The faculty committee disbanded in early March, citing fear of retaliation.
Robbins said he met with the committee on Monday and apologized for being “critical and dismissive” of their work.
“The concern about retribution is direct and also indirect,” Robbins said. “By being dismissive and not fully taking their report for what it was, that’s a form of, if not retaliation, it’s disrespect.”
Despite the apology, Arizona’s Faculty Senate voted on Monday to approve a vote of no confidence in Robbins and other senior leaders, citing administrators’ failure to ensure the safety of Meixner and others. Members of the Faculty Senate called out what they described as the administration’s “combative, nonconstructive response” to the faculty committee’s work, as well as Robbins’s decision to hold Monday’s news conference immediately before a planned Faculty Senate meeting to discuss that committee’s disbanding.
In a statement, the Arizona Board of Regents said it stands by Robbins and urged the Faculty Senate to focus on “working constructively” going forward.
Pleading for Protection
A letter from the Meixner family’s lawyers, dated March 24 and made public late Sunday, also outlines a series of alleged institutional shortcomings.

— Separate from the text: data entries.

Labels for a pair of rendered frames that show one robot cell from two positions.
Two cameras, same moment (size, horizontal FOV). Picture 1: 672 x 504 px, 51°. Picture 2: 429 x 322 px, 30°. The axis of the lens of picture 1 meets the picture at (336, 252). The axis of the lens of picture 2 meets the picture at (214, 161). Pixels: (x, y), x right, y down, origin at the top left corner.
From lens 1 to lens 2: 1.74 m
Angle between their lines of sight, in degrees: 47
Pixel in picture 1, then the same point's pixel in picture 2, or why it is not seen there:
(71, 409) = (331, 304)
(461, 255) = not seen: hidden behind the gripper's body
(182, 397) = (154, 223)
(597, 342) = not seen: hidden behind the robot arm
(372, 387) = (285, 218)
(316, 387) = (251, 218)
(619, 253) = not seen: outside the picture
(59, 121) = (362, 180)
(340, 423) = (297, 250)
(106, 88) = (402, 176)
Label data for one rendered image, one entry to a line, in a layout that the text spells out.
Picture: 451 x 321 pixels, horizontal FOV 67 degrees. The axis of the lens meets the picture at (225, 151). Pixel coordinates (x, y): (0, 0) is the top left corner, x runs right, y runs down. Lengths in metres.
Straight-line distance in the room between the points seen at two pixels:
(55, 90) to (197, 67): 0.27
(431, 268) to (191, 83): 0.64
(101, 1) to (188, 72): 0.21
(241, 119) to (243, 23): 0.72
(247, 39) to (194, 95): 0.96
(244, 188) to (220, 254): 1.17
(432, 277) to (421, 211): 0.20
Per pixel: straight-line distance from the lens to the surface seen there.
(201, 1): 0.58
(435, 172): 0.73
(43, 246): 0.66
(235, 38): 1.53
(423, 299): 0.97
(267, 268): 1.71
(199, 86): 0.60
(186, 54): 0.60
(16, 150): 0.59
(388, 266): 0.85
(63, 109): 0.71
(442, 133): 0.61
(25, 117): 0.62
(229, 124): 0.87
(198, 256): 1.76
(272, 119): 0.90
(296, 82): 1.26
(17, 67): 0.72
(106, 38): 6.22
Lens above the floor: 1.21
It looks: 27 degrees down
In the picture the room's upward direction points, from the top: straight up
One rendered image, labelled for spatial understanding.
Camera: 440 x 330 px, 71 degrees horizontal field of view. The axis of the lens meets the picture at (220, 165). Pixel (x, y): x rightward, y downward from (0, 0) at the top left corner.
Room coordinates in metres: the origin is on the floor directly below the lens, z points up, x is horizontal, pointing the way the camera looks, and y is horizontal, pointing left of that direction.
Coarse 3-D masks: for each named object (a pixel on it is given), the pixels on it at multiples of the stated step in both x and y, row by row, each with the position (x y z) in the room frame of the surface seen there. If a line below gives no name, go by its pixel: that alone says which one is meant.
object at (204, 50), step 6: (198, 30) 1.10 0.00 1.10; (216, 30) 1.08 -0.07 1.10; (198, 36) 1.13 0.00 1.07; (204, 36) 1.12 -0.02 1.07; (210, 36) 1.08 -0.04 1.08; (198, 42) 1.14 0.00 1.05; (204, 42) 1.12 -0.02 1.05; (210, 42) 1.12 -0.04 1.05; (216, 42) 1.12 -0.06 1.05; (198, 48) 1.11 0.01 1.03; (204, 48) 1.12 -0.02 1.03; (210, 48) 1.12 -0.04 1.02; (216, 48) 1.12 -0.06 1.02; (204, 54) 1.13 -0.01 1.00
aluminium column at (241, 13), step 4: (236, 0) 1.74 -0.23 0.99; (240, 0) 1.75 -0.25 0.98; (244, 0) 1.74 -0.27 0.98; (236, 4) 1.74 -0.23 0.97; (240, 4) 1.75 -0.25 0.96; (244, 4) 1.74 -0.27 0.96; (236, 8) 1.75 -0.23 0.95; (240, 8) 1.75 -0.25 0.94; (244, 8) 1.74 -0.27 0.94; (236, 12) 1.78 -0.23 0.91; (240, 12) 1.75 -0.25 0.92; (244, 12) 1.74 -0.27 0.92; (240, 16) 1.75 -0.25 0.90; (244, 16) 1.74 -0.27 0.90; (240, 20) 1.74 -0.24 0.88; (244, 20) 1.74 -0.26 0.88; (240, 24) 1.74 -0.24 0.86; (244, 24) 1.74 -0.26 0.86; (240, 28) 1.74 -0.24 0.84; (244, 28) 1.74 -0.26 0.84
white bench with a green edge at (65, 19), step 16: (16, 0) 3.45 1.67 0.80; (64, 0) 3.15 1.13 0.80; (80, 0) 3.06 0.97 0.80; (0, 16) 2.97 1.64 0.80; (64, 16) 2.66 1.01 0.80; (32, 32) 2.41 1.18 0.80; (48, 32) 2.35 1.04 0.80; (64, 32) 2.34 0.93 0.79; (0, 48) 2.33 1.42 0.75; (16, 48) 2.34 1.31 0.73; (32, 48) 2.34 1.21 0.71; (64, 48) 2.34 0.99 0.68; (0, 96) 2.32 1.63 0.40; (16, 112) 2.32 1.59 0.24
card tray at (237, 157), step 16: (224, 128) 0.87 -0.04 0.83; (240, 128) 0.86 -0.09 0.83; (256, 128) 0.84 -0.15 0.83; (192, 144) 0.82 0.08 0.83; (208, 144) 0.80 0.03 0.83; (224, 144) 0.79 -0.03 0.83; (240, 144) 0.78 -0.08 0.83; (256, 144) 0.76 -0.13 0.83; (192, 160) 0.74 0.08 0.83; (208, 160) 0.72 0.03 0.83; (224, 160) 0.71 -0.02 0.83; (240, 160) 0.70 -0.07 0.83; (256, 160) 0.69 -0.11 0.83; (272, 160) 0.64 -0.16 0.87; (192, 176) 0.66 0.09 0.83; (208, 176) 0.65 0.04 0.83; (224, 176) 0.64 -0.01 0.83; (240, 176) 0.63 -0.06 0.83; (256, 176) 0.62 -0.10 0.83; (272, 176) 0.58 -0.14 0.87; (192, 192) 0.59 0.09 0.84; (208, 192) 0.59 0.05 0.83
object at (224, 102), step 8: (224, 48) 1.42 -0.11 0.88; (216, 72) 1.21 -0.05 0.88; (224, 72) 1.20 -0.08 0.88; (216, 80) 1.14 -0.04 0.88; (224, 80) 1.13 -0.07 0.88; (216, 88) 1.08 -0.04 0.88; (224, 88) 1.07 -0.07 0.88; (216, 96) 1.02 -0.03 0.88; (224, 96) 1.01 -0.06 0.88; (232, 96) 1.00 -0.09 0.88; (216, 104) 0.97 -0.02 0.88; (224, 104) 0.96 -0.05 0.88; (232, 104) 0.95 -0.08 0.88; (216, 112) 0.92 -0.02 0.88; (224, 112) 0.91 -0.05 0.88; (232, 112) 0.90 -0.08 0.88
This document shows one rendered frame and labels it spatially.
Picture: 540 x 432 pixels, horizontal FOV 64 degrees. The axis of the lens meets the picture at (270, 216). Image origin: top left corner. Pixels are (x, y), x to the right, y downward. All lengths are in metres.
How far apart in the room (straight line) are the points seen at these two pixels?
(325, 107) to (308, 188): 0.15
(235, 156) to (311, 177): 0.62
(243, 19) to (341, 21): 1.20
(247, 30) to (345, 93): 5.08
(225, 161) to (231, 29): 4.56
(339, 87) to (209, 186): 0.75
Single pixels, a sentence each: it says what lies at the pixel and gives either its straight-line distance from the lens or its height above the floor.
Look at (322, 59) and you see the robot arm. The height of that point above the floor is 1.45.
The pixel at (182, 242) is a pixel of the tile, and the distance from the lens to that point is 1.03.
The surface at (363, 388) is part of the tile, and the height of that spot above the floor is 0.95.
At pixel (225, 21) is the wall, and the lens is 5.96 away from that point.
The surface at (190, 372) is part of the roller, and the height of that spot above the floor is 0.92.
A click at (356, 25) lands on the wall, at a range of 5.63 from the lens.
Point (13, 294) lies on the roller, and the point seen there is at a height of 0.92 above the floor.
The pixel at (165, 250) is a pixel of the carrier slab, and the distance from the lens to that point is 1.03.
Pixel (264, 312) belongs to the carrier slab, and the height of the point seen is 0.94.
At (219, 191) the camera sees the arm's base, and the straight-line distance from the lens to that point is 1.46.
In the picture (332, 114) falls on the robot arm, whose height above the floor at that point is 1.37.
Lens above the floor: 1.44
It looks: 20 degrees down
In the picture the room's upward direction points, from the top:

After Dervish had an argument with Meixner over a grade, in November 2021, two faculty members reported Dervish to the dean of students. Dervish then sent faculty members a series of racist and antisemitic emails. The lawyers’ letter alleges that university officials initially declined to conduct a risk assessment on Dervish because he hadn’t made specific threats of violence against himself or others.
In January 2022, according to the letter, the University of Arizona’s police department learned that a protective order had been filed against Dervish at a previous university. It’s not clear, the letter states, whether law-enforcement officials conducted a background check or a further analysis at that stage.
The university expelled Dervish and barred him from campus in February 2022, and the dean of students issued a no-contact order between Dervish and four faculty members. But according to the lawyers’ letter, the university police department failed to enforce the restrictions, even though faculty members repeatedly reported safety concerns.
By September, the university police department filed a criminal report about Dervish with the county attorney’s office, but the report didn’t make clear that there could be an imminent threat to the campus, the letter says. Meixner was killed less than a month later.
“Many faculty members, including Dr. Meixner,” the lawyers wrote, “pleaded over and over with all the ‘right’ university departments for protection.”